#### Instructions for the task:
Reproduce, exactly and in full, only the lines below from the one containing "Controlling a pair" through the one containing "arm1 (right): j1".
........
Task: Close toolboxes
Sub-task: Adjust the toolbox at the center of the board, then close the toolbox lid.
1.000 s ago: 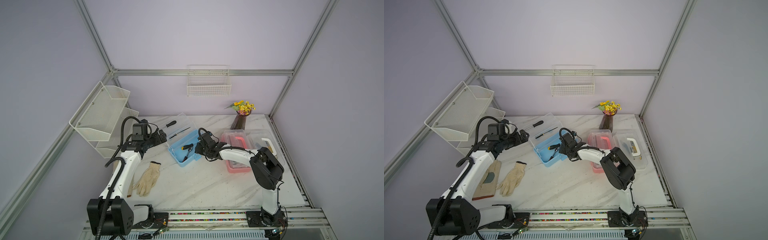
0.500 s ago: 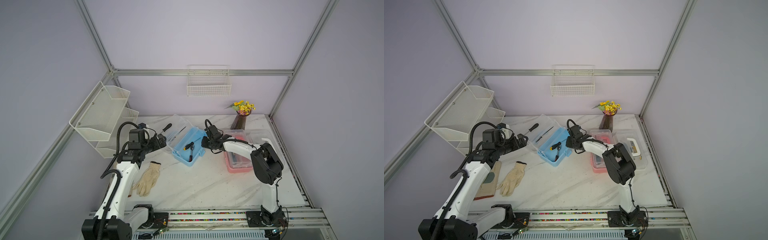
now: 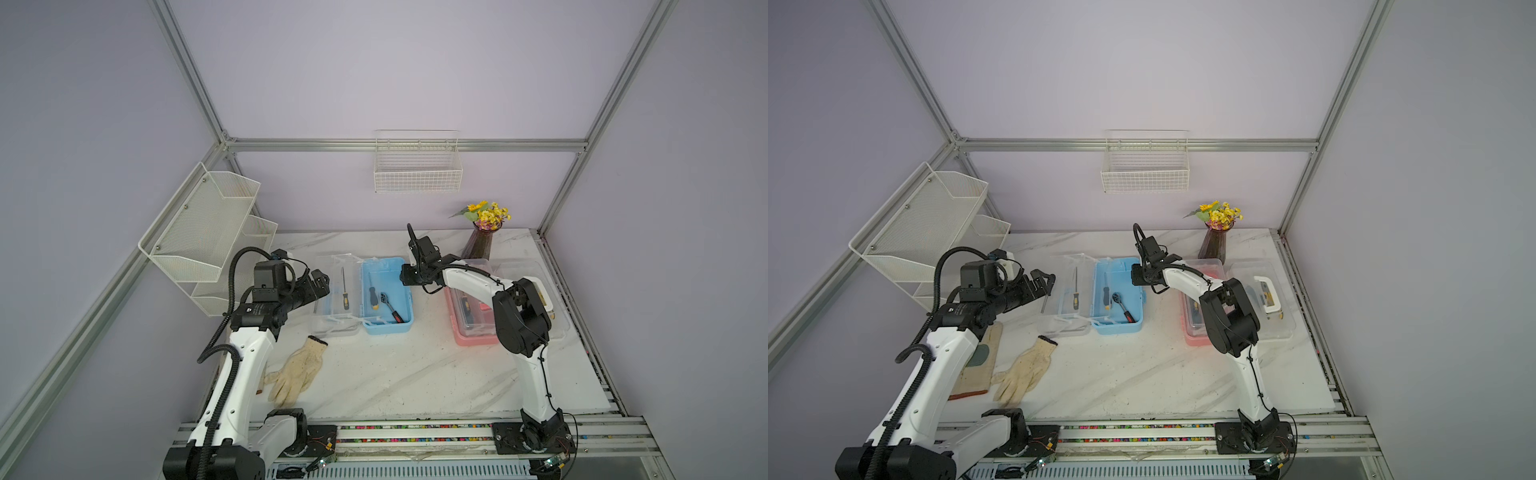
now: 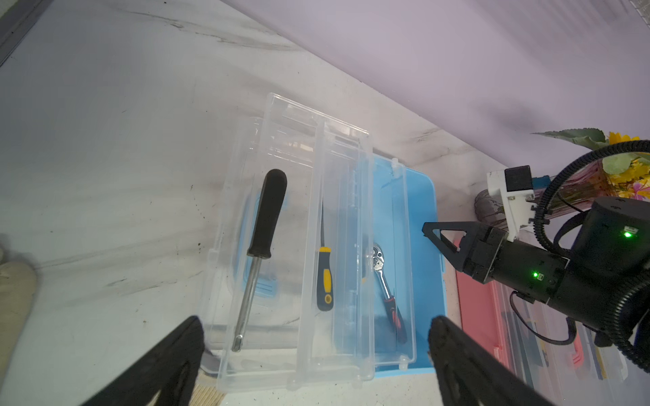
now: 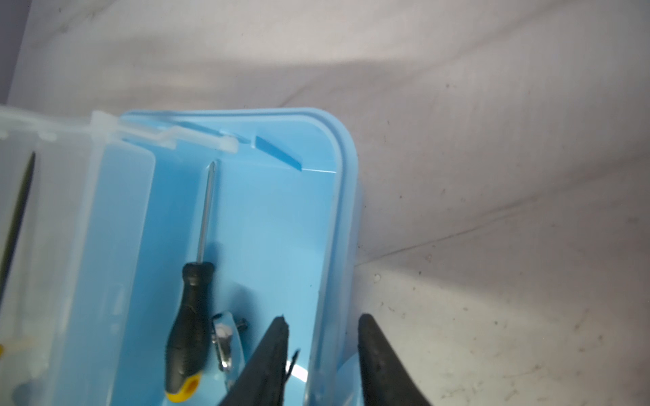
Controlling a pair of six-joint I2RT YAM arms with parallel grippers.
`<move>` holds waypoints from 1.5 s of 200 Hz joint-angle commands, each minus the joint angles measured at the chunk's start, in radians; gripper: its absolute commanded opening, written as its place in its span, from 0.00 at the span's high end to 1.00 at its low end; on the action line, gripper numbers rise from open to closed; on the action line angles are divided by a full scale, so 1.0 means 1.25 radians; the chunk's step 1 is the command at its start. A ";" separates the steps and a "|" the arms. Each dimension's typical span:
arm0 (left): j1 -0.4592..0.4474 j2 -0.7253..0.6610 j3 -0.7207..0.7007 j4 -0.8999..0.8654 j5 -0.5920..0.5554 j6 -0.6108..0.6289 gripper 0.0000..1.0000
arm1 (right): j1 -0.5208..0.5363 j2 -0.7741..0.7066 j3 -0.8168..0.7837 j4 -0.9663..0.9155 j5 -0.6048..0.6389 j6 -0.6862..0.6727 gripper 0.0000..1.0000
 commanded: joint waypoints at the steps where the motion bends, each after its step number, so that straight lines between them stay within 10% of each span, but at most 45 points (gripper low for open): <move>1: 0.012 0.005 -0.017 0.000 -0.031 -0.015 0.00 | -0.008 -0.059 0.001 -0.039 0.014 -0.010 0.49; 94: 0.222 -0.022 -0.175 0.057 -0.096 -0.149 0.13 | -0.031 -0.309 -0.174 -0.057 -0.080 0.091 0.37; 168: 0.222 0.028 -0.362 0.270 0.055 -0.218 0.40 | -0.031 -0.379 -0.379 0.125 -0.271 0.133 0.37; 252: 0.152 0.212 -0.331 0.352 0.084 -0.162 0.42 | -0.031 -0.374 -0.438 0.203 -0.250 0.174 0.38; 300: 0.113 0.231 -0.307 0.352 0.056 -0.154 0.64 | -0.005 -0.350 -0.438 0.195 -0.193 0.169 0.39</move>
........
#### Exercise answer:
Controlling a pair of six-joint I2RT YAM arms with parallel grippers.
`<move>` holds waypoints from 1.5 s of 200 Hz joint-angle commands, each minus the joint angles measured at the chunk's start, in radians; gripper: its absolute commanded opening, written as its place in its span, from 0.00 at the span's high end to 1.00 at its low end; on the action line, gripper numbers rise from open to closed; on the action line angles are divided by a full scale, so 1.0 means 1.25 radians; the chunk's step 1 is the command at its start. A ";" separates the steps and a "|" the arms. Each dimension's typical span:
arm0 (left): j1 -0.4592..0.4474 j2 -0.7253..0.6610 j3 -0.7207..0.7007 j4 -0.8999..0.8654 j5 -0.5920..0.5554 j6 -0.6108..0.6289 gripper 0.0000..1.0000
arm1 (right): j1 -0.5208..0.5363 j2 -0.7741..0.7066 j3 -0.8168..0.7837 j4 -0.9663..0.9155 j5 -0.6048..0.6389 j6 -0.6862..0.6727 gripper 0.0000..1.0000

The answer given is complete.